ATHENS – An illustration showing Greece’s President, Prime Minister and Foreign Minister being executed by a firing squad, showing fury over a deal to let the Former Yugoslav Republic of Macedonia (FYROM) be renamed North Macedonia, has led a prosecutor to probe whether charges should be brought against the newspaper.
The head of Athens’ First instance Prosecutor’s office Ilias Zagoreos ordered an emergency investigation into the extreme-right tabloid Makeleio, which put the graphic on its front page to show believed the government was “selling out” Greece.
The probe will determine whether charges can be filed for incitement to commit a crime and insulting President Prokopis Pavlopoulos, said Kathimerini. Ironically, he is a member of the major rival New Democracy whose leader, Kyriakos Mitsotakis, has blasted anti-nationalist Prime Minister and Radical Left SYRIZA leader Alexis Tsipras for going ahead with the agreement.

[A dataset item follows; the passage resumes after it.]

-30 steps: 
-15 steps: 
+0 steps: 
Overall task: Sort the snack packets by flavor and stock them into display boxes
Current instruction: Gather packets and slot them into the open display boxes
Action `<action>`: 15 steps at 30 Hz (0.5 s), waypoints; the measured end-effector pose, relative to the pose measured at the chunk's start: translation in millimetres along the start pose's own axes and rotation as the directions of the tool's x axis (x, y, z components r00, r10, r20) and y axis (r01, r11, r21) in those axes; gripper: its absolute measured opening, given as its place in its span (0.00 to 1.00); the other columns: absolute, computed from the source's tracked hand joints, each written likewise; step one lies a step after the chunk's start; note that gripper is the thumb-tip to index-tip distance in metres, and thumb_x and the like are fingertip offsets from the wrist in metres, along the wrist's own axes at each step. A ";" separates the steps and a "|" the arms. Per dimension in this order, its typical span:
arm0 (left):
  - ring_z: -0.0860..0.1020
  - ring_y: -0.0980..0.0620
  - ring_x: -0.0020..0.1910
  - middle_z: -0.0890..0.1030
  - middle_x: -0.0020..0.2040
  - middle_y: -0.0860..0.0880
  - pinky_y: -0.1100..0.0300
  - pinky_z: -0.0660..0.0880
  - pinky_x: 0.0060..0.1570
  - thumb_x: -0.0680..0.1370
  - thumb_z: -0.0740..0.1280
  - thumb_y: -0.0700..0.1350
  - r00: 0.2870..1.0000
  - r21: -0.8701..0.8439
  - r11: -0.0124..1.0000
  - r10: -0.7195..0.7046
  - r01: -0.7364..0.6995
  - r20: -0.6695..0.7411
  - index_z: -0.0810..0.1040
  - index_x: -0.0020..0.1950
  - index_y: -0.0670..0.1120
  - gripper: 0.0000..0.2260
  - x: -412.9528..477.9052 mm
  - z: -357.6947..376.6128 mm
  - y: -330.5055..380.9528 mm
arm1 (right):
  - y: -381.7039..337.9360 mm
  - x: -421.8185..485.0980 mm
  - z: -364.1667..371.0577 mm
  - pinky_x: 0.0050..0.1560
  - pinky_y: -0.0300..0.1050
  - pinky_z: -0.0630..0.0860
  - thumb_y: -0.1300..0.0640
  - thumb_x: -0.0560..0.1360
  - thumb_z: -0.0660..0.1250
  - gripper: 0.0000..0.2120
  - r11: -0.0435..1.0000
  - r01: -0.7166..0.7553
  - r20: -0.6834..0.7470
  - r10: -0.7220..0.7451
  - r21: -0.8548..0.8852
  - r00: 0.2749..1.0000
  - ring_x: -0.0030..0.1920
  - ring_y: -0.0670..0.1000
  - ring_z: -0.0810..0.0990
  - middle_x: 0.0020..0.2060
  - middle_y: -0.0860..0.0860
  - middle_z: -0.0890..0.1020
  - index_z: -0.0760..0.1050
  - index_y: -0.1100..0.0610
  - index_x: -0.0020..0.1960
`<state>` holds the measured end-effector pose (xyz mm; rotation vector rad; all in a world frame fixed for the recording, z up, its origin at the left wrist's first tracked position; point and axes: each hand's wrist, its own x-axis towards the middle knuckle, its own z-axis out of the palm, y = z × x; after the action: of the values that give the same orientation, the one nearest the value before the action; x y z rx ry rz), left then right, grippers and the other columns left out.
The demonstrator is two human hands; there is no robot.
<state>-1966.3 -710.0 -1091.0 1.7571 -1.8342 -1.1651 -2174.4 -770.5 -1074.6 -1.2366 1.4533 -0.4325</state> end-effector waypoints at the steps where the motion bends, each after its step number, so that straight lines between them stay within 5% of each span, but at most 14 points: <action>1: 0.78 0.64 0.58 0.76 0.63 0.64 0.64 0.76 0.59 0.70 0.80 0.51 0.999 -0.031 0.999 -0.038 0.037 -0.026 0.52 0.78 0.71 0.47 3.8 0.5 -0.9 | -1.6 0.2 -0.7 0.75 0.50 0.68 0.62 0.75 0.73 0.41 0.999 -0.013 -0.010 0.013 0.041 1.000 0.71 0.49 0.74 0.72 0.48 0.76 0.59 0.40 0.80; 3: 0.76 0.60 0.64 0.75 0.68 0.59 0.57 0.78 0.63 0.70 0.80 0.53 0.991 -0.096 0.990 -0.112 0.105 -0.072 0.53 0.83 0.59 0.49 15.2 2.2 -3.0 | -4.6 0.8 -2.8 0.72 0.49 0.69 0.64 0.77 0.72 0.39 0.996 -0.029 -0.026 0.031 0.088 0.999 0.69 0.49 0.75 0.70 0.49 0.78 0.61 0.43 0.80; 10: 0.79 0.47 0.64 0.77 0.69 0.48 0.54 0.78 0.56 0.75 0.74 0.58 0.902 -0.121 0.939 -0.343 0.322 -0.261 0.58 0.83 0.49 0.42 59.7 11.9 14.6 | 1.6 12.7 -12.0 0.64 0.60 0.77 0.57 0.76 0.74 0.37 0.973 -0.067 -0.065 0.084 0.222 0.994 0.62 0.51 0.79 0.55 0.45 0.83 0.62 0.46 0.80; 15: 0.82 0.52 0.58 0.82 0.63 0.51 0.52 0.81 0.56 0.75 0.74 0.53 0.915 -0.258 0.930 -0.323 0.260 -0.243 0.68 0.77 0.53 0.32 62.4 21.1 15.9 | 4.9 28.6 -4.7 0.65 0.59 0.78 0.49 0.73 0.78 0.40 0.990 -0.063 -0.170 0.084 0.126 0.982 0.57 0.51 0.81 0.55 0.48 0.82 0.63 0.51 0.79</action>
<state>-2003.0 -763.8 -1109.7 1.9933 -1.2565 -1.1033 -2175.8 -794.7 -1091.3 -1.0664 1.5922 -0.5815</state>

The main article is titled “At eight meters, like Beloyiannis,” referring to Resistance leader Nikos Beloyiannis, a Communist who was shot in 1952, with the subtitle: “The puppets of the collaborators handed over our Macedonia to the Albanian-Slavs with the false name ‘North Macedonia.’ Pavlopoulos – Tsipras – Kotzias: firing squad with a shot in the head for the fatal blow.”
It was accompanied by two pictures, one of a military firing squad and one showing uniformed soldiers with the bloodied, photoshopped heads of Prime Minister Alexis Tsipras and Foreign Minister Nikos Kotzias.
A separate article below shows a soldier lying in the grass with the photoshopped head of Pavlopoulos, with blood on his face. The title below says: “In times of war, traitors are executed Mr. President of the Republic.”
The agreement has drawn vehement opposition, including from Tsipras’ own junior coalition partner, the pro-austerity, marginal, jingoistic Independent Greeks (ANEL) of Defense Minister Panos Kammenos, who said he opposes the deal but won’t stand in the way of.
That means he could vote for it while opposing it but said if any of the eight members of his party support the deal they will be ousted from the party.
Tsipras may need votes from rival parties to get the agreement ratified in Parliament but that prospect is months off and he has barred a referendum, unlike FYROM Premier Zoran Zaev who said he will take it to his people to decide.